Speaking of CEI, the public-policy organization led by Fred Smith Jr., and dedicated to free enterprise and limited government — when not calling attention to eye-opening articles like the generic one — celebrates its 20th anniversary with a gala tomorrow evening, featuring a keynote address by Treasury Secretary John W. Snow.

Field of dreams

While a member of Princeton’s class of 1954, Donald H. Rumsfeld was a star athlete who captured Ivy League and All-Eastern wrestling titles.

Later, when he wasn’t piloting Navy fighter jets, Mr. Rumsfeld won the All-Navy wrestling championship, catching the attention of the U.S. Olympic team. That much we knew.

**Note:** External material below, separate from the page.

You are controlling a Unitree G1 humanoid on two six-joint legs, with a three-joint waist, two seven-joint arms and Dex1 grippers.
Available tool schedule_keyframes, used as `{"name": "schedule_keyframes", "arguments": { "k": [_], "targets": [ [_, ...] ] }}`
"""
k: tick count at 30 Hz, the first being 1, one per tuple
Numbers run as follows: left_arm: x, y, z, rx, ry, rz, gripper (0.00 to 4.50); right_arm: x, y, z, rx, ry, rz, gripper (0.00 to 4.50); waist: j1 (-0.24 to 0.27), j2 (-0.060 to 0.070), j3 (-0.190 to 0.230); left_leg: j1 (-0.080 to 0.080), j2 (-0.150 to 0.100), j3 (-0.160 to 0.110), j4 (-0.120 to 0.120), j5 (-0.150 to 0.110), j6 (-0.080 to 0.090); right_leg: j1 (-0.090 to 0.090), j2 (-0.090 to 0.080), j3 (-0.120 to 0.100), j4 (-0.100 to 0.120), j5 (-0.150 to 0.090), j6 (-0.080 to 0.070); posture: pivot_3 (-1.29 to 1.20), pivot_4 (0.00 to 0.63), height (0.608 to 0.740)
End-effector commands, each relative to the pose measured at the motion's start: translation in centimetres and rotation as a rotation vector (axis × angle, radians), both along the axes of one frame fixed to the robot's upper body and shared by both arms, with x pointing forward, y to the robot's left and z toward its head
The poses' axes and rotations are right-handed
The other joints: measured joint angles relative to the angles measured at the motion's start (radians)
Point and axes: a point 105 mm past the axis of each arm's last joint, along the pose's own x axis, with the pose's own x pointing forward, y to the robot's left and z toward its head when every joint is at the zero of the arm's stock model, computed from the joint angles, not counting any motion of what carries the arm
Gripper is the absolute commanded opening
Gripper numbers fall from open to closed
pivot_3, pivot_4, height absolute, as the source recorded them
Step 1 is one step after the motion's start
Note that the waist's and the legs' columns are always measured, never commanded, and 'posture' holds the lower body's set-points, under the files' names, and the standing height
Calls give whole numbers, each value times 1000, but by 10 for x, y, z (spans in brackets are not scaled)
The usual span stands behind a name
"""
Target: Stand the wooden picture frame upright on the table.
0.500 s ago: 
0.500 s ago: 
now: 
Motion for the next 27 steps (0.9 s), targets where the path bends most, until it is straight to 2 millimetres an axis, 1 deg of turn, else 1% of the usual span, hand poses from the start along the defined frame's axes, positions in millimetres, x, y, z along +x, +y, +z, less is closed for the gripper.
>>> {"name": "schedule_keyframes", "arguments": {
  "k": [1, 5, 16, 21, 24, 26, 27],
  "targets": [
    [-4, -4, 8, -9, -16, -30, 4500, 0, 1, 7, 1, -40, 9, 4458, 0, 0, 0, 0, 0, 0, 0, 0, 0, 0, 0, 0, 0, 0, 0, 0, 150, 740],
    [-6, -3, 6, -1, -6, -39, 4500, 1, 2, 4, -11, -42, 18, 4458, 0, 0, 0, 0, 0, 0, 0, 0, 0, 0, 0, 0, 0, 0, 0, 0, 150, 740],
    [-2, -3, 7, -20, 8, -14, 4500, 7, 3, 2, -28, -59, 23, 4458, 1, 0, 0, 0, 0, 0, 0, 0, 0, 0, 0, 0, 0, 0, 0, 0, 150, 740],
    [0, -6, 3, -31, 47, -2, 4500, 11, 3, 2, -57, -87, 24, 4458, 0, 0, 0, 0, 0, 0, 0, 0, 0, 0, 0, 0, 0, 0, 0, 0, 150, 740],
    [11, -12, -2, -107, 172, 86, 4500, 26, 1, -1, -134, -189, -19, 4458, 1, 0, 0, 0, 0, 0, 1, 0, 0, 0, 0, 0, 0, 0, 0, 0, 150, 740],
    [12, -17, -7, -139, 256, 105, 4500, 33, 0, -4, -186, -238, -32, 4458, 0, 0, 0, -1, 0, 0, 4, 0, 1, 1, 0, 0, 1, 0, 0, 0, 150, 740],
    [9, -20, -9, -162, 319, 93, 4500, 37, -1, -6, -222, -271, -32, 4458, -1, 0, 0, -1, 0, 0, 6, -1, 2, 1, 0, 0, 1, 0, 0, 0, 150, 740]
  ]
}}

Now, we learn that while a young congressman on Capitol Hill during the 1960s, Mr. Rumsfeld was a first-rate catcher in a fast-pitch softball league.

“He was [a great] athlete,” says Jim Martin, the 68-year-old president of the 60 Plus Association. “He was a crew-cut congressman then. I was the pitcher, he was the catcher. And we’re talking fast-pitch.”

The team’s sponsor was Capitol Hill’s Roll Call newspaper.

Power parrot

It must be “Take Your Parrot to Work” week at the Department of the Interior.

A secretary in the executive secretariat’s office, or so we learned from our insider, sat at her desk yesterday with a rather intelligent parrot seated on her shoulder. The woman placed a towel under the bird to prevent her outfit from being stained.

No word on whether the parrot was a government contractor.